In the most basic terms, project developers are corporate holding companies that typically finance their investments through non-recourse, or ring-fenced, debt at various operating subsidiaries. The project developer also has recourse debt at the holding company level, which is serviced with distributions from its operating companies. There is renewed interest in this asset class as these companies are globalizing their operations and financing this growth on a non-recourse basis to the holding company. Project developers are among the fastest growing asset classes in our rated universe.

Over the past two years, however, there have been instances where companies rated under our project developer methodology did not act consistent with our expectations, and this has resulted in a re-assessment of these companies under our corporate methodology. In this commentary, we discuss these instances to emphasize that it is not always possible for a project developer to walk away from its non-recourse obligation. The unwillingness to do so can have credit implications.

What type of corporation does S&P Global Ratings view as a project developer?

We define a project developer as a corporate entity, structured as a holding company that owns, develops, and operates assets mainly in the energy and infrastructure sectors.

Typically, a developer conducts its business through operating subsidiaries. The operating subsidiaries are generally financed with non-recourse debt, either on a corporate- or project-finance basis. At the holding company level, developers usually have few, if any, operations of their own. The developer relies on distributions such as dividend and fee income from a diversified portfolio to service its recourse debt and other operating expenses.

Developers are distinct from conglomerates in that they mainly use non-recourse financing at the subsidiary level. We do not see extraordinary support to the subsidiaries, although our group rating methodology applies to developers. Subsidiaries are typically nonstrategic or, at best, moderately strategic to the developer. The subsidiaries usually do not receive substantial support from the developer, who also will not support any distressed debt at the project or subsidiary level. However, we can decide to rate the developer under our corporate methodology and fully consolidate all subsidiary level debt if the developer later decides to support the subsidiary's non-recourse debt.

How are project developers different from developers?

The word project developer is perhaps a misnomer because these companies are neither developers, nor projects. Project developers are entities that have little to no construction or development risks, and whose portfolios typically have all its assets operational. YieldCos, in particular, are examples of project developers that purchase assets, or have assets dropped into them from affiliate development companies, after they have commenced commercial operations.

How do project developers differ from project finance?

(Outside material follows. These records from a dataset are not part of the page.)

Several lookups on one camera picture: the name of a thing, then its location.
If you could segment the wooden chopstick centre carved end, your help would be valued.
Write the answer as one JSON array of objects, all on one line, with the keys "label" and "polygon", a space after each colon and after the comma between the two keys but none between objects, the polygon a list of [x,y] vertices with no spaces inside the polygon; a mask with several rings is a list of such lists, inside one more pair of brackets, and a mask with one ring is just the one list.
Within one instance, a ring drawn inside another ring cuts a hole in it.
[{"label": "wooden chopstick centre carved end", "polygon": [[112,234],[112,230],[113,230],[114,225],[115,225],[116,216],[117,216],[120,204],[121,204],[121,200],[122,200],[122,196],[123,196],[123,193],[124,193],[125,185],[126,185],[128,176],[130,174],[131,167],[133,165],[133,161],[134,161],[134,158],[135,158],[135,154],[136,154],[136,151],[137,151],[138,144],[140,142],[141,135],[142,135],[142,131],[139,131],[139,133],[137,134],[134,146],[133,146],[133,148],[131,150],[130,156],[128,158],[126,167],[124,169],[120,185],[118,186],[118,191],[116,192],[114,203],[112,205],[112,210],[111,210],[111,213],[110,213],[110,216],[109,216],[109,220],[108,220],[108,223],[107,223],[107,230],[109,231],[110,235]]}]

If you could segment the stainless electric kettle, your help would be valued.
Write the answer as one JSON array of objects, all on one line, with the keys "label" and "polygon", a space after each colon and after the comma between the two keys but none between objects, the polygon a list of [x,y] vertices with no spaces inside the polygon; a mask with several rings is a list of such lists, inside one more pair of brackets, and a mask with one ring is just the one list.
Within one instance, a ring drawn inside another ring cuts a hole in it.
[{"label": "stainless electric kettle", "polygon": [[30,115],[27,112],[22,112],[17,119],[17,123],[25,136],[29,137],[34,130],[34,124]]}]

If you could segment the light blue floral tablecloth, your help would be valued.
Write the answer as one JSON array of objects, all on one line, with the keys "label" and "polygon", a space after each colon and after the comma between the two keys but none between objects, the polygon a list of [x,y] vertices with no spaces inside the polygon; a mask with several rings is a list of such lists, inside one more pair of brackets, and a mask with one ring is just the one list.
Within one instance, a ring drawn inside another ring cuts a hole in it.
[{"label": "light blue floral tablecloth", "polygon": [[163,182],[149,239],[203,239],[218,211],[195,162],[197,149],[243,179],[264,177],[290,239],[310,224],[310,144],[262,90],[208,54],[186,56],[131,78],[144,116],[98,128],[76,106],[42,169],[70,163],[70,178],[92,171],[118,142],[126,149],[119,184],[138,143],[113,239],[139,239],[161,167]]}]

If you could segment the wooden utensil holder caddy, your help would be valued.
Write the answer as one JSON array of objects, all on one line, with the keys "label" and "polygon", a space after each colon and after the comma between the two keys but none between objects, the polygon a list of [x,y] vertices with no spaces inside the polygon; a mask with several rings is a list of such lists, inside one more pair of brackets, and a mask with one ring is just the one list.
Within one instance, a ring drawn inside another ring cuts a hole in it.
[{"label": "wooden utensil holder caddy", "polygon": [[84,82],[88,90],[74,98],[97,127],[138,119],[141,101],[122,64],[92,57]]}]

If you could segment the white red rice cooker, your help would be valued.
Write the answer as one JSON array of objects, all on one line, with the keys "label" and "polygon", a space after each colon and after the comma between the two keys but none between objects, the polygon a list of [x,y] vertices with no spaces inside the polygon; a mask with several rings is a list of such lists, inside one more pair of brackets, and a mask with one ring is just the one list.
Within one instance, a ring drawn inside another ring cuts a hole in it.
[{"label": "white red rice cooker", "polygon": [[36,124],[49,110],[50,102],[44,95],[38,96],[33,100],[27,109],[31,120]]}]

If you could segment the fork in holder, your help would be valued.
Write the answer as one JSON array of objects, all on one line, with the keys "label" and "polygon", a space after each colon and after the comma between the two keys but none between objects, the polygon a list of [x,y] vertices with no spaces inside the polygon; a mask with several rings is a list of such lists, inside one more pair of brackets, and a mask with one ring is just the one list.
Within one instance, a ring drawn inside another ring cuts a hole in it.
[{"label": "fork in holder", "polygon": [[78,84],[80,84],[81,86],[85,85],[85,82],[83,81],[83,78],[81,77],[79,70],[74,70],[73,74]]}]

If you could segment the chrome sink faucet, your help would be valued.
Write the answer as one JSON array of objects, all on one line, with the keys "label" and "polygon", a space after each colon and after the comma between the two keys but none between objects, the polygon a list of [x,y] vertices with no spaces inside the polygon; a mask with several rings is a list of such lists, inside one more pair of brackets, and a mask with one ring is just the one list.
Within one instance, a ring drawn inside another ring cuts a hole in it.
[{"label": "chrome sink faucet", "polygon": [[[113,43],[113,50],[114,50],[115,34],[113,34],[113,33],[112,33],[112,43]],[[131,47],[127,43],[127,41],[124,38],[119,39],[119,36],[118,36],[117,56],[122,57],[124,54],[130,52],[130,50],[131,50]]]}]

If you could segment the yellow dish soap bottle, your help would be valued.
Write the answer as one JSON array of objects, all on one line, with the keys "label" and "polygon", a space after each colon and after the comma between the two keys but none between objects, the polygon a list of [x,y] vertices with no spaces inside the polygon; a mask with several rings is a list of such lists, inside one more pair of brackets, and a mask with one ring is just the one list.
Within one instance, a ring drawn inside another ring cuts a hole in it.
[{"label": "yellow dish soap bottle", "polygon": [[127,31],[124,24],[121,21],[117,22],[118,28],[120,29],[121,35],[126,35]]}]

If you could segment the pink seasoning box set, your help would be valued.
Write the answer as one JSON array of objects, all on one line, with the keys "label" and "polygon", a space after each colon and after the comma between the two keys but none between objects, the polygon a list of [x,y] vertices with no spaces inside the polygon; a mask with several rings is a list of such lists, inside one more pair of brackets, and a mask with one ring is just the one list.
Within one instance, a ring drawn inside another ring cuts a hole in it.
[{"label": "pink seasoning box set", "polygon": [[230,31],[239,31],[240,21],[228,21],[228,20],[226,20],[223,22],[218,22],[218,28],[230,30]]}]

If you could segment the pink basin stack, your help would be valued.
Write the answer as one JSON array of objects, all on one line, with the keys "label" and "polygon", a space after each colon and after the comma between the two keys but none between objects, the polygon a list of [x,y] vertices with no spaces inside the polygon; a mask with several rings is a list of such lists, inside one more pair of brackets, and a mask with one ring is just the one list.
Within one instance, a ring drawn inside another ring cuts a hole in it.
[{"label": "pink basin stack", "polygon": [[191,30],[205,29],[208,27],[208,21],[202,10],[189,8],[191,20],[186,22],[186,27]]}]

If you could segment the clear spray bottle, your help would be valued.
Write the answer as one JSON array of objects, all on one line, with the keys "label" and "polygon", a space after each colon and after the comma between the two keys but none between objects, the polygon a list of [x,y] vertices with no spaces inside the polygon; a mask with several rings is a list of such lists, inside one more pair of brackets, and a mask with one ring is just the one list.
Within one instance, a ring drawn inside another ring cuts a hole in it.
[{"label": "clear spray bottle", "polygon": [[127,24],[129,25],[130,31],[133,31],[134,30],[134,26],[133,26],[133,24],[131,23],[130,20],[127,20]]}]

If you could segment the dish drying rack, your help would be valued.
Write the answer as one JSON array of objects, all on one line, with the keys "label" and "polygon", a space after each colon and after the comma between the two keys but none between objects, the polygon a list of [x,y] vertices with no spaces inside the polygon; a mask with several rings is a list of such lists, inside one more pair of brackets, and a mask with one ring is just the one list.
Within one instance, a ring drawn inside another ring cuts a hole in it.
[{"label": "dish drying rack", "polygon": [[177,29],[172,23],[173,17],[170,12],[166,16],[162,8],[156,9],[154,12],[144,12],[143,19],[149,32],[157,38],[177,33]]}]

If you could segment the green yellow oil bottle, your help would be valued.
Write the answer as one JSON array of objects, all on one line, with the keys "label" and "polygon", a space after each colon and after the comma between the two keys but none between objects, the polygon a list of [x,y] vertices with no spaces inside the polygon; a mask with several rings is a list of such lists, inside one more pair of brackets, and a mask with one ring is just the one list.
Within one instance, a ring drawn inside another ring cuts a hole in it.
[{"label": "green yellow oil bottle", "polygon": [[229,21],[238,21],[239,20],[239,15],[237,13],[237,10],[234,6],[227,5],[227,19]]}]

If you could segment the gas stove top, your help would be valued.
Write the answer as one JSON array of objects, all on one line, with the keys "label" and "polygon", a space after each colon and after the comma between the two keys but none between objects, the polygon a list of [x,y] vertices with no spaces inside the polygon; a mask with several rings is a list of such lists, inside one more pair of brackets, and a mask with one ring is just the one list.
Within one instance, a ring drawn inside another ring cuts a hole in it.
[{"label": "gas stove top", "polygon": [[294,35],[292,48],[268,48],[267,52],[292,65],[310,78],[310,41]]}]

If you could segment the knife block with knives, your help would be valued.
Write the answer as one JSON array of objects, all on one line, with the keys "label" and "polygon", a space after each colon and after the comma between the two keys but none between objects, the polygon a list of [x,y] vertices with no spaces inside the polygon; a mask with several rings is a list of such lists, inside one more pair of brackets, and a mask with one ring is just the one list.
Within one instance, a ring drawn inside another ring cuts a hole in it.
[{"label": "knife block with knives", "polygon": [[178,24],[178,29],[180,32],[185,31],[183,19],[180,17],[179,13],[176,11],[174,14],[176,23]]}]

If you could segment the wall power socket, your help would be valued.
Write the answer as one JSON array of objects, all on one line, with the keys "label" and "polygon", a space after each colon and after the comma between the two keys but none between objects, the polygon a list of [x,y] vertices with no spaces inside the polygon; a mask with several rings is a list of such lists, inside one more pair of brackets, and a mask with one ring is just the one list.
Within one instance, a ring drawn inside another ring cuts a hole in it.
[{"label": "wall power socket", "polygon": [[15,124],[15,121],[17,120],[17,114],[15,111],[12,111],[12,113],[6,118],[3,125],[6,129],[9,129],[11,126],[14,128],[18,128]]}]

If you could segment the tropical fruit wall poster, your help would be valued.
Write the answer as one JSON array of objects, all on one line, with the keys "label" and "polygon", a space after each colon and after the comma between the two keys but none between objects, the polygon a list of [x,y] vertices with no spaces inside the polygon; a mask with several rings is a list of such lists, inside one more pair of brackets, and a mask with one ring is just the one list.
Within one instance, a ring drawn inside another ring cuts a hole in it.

For an entity to be rated under our project finance criteria it must comply with a framework that meets certain minimum requirements. That is, the project is structured as a limited-purpose entity (LPE); provides senior lenders a senior secured ranking through a security package to the key project assets; and contains covenants to limit a range of actions including asset disposal, incurring more debt, and financial maintenance covenants. The framework also includes cash management covenants and establishes a cash management system that prioritizes the payment of senior debt service ahead of other project obligations.

Transactions that fall short of a project finance structure are often rated under the project developer methodology. From a practical perspective, the main distinguishing feature between a project developer portfolio and a project finance portfolio is whether the portfolio is close-ended or open-ended. If the portfolio is close-ended (no sale or additions to the portfolio), then it usually falls under our project finance methodology. If the portfolio is open-ended, even with project finance-like covenants, we would likely use our project developer criteria because project finance usually doesn't permit material sale or additions of assets.

Why did we feel the need to identify a select group of corporates as project developers?

We felt that the methodology is required because some companies organize themselves under a structure that gives them the flexibility of walking away from distressed investments. By not comingling the subsidiary debt obligations and cash flow, they effectively insulate the parent company from the subsidiary's default risk. Financing this non-recourse debt is often more expensive than financing the debt on the parent company's balance sheet. The incremental cost of financing represents the option cost of walking away from a distressed asset.

The project developers' legal structure has been tested. During the 2002-2004 financial slowdown, companies like The AES Corp. avoided corporate-level defaults by having no cross-guarantees or cross-defaults with distressed subsidiaries.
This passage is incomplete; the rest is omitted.